8. Strictly speaking, indefinite objects and locative expressions may still denote possession: ‘She has a cottage in Wisconsin’ denotes possession, not temporary position, but this group should be assessed on a case-by-case basis (see above n. 7, umbrellas in cars). Definite objects will denote temporary position rather than possession: ‘Achilles has his shield in front of him/to his side’.

9. Since F. Mawet (1979) other studies on these expressions of emotion have appeared: see for a more recent study and references, A. Rijksbaron (1992), “D’où viennent les ‘algea'”, in F. Létoublon, La Langue et les textes en grec ancien: actes du colloque Pierre Chantraine, pp. 181-191, and by the same author, ‘Further observations on expressions of sorrow and related expressions in Homer’, In: E. Banfi (ed.), Atti del secondo rencontro internazionale di linguistica greca, Trento 1997, pp. 215-242.

10. For this approach, see for instance R. Langacker (1987), Foundations of Cognitive Grammar. B. Heine (above, note 4) adopts a prototypical approach for the notion of possession, using five criteria (p. 39): (1) Possessor is a human being (2) Possessee is a concrete item (3) Possessor has the right to make use of the possessee (4) Possessor and possessee are in spatial proximity (5) Possession has no conceivable temporal limit. The various types of possession can be characterized as conforming to some or all of these criteria.
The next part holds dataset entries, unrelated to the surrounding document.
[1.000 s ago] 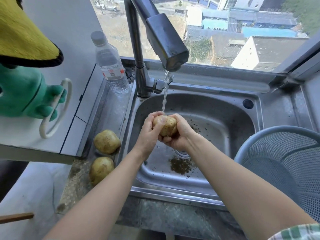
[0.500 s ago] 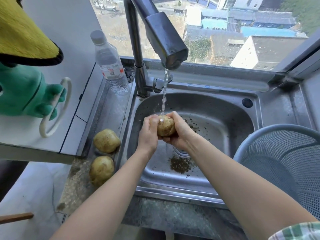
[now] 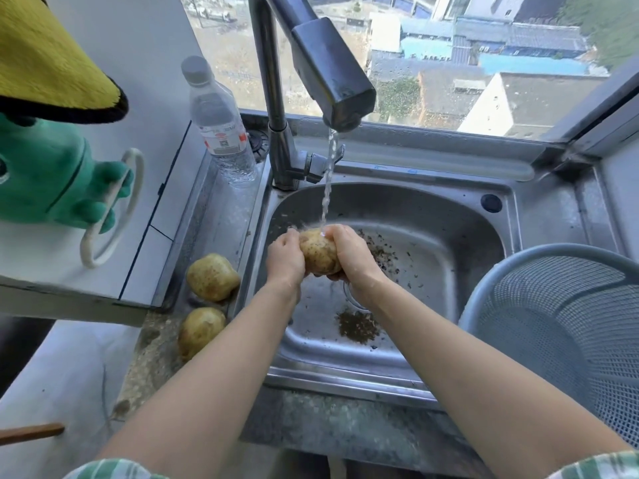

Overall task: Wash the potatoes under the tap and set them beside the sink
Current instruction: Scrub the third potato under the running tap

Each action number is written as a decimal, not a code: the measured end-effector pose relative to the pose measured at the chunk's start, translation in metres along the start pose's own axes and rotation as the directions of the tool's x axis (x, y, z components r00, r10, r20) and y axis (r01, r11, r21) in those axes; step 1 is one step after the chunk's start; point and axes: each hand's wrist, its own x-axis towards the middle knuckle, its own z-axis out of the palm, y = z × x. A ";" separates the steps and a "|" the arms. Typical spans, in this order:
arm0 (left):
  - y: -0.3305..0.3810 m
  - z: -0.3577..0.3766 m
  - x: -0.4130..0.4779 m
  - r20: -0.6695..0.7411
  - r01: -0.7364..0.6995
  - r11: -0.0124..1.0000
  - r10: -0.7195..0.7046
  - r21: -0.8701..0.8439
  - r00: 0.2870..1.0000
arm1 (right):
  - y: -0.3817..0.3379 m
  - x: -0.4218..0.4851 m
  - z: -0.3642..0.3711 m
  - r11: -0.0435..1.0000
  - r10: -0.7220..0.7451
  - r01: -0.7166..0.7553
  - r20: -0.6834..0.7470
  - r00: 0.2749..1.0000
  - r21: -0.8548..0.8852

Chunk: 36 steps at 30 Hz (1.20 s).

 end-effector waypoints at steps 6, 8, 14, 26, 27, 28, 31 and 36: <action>-0.006 0.008 -0.020 0.181 -0.104 0.987 0.125 -0.121 0.976 | -0.002 -0.001 0.005 0.993 0.036 -0.027 -0.081 0.996 0.116; 0.000 0.009 -0.016 0.082 -0.063 0.991 0.073 -0.122 0.994 | 0.000 -0.003 0.005 0.995 0.025 -0.017 -0.086 0.996 0.095; 0.000 0.007 -0.018 0.137 -0.110 0.993 0.102 0.050 0.985 | 0.000 -0.005 -0.001 0.997 0.007 0.001 -0.101 0.995 0.081; -0.007 0.006 -0.018 0.140 -0.157 0.983 0.144 0.092 0.980 | -0.003 -0.008 -0.006 0.999 0.003 0.000 -0.087 0.996 0.043; -0.005 0.004 -0.015 0.090 -0.150 0.984 0.141 0.096 0.986 | -0.003 -0.009 -0.006 0.999 0.005 -0.002 -0.076 0.997 0.033; -0.002 0.002 -0.012 0.044 -0.143 0.984 0.139 0.108 0.989 | -0.003 -0.010 -0.006 1.000 0.005 -0.003 -0.066 0.998 0.025; -0.002 -0.002 -0.012 0.072 -0.151 0.981 0.143 0.120 0.987 | -0.002 -0.011 -0.007 0.999 0.017 -0.015 -0.064 0.998 0.036; -0.008 0.001 -0.020 0.154 -0.140 0.989 0.130 0.055 0.979 | -0.004 -0.010 -0.009 0.999 0.021 -0.017 -0.085 0.996 0.047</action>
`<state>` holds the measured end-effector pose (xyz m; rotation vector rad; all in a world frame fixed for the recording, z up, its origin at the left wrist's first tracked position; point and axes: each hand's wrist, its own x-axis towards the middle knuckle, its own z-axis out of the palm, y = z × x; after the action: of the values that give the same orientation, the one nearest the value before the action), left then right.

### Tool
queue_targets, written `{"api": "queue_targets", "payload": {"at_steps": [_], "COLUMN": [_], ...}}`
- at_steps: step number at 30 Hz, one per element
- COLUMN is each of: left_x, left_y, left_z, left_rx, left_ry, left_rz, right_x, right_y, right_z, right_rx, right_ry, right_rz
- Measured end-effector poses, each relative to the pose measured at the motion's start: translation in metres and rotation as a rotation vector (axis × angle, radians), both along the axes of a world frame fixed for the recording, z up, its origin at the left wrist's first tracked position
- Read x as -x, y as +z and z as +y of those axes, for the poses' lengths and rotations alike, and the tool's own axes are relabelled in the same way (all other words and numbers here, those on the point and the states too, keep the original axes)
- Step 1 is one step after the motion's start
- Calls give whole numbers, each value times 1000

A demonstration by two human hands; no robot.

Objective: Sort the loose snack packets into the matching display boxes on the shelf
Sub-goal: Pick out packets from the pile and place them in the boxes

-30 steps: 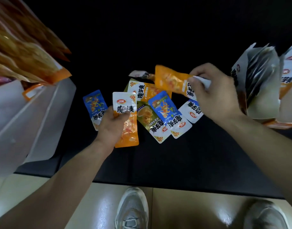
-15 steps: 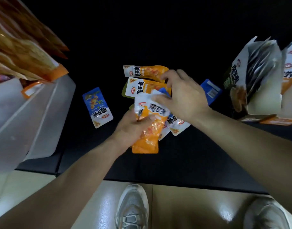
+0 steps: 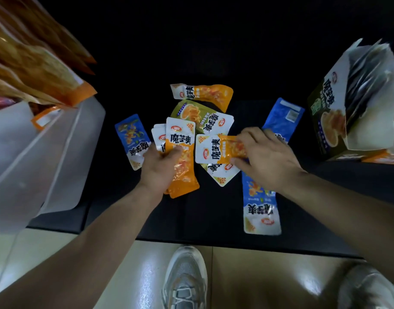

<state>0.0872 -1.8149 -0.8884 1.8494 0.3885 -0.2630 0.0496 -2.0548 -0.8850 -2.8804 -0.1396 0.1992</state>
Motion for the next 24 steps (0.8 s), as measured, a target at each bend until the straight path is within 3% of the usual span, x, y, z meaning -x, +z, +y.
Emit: {"api": "queue_targets", "payload": {"at_steps": [5,8,10,12,14,16,20,24], "left_x": [3,3,2,1,1,3,9,4], "left_y": [3,2,1,2,5,12,18,14], "left_z": [-9,-7,-7,-9,-15,-23,-32,-25], "left_rx": [46,60,83,128,186,271,326,253], "left_ry": [-31,18,43,53,54,49,-69,27], "left_rz": [24,38,54,60,71,92,76,65], "right_x": [-26,-33,-30,-27,-23,-18,-21,-57], "right_y": [11,13,17,23,33,40,34,35], "right_z": [11,6,-3,-9,-5,10,40,31], "right_rx": [72,77,-146,-526,-875,-1041,-849,-378], "right_ry": [-50,-74,-183,-316,-368,-356,-351,-204], "right_rz": [119,81,27,42,136,288,329,-174]}}
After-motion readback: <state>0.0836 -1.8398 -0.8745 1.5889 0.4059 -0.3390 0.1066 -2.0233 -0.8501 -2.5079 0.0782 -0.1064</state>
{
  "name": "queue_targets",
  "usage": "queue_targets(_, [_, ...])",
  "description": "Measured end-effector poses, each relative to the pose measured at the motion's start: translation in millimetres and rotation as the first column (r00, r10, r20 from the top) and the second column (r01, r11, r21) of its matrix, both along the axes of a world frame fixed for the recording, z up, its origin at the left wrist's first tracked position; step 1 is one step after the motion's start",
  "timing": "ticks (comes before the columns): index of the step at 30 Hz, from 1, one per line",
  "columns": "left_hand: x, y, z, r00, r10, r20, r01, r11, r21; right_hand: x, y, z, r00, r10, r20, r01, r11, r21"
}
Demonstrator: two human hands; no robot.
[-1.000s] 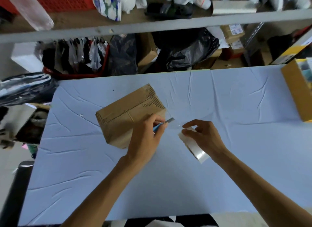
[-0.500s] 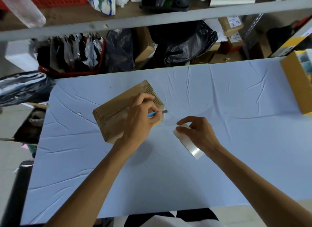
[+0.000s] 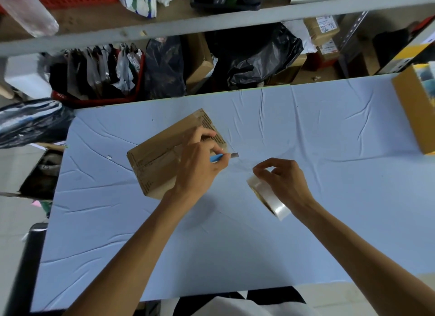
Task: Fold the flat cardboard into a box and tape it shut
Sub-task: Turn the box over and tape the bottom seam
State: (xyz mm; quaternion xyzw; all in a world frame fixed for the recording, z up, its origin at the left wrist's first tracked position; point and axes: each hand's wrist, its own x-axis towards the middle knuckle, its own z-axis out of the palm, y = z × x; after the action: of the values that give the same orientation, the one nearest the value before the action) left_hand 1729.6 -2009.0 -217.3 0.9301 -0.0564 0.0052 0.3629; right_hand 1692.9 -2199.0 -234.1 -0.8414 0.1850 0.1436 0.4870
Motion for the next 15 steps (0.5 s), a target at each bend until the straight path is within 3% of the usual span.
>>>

11. Some familiarity with the literature on animacy/empathy/topic hierarchies would have paid off, starting with, e.g., B. Comrie (1989), Language Universals and Linguistic Typology. See above note 4 for recent typological studies.

12. Definiteness and genericity (not mentioned) are not distinguished, however, i.e. definite articles are simply taken to denote definiteness, e.g. the citation (p. 19, n.43) of Hdt. 4.192.1 ὄνοι, οὐκ οι( τὰ κέρεα ἔχοντες). The distinction of alienable vs. inalienable possessions does not enter the discussion either.

13. It is merely symptomatic that no reference is made to works dealing with pragmatics, no definitions of topic or focus are given by K. herself, and all but one of the examples used in the section on topic and focus (pp. 18-20) are made up. The work has an annotated index locorum, a bibliography that is strongest on the historical-comparative aspects, weak on general linguistics, specifically semantics, syntax, and pragmatics, and linguistic typology (see the bibliography in B. Heine (1997) for up-to-date references). I have not noticed misprints, but the frequent oddities in the English text could have done with a sterner editorial hand.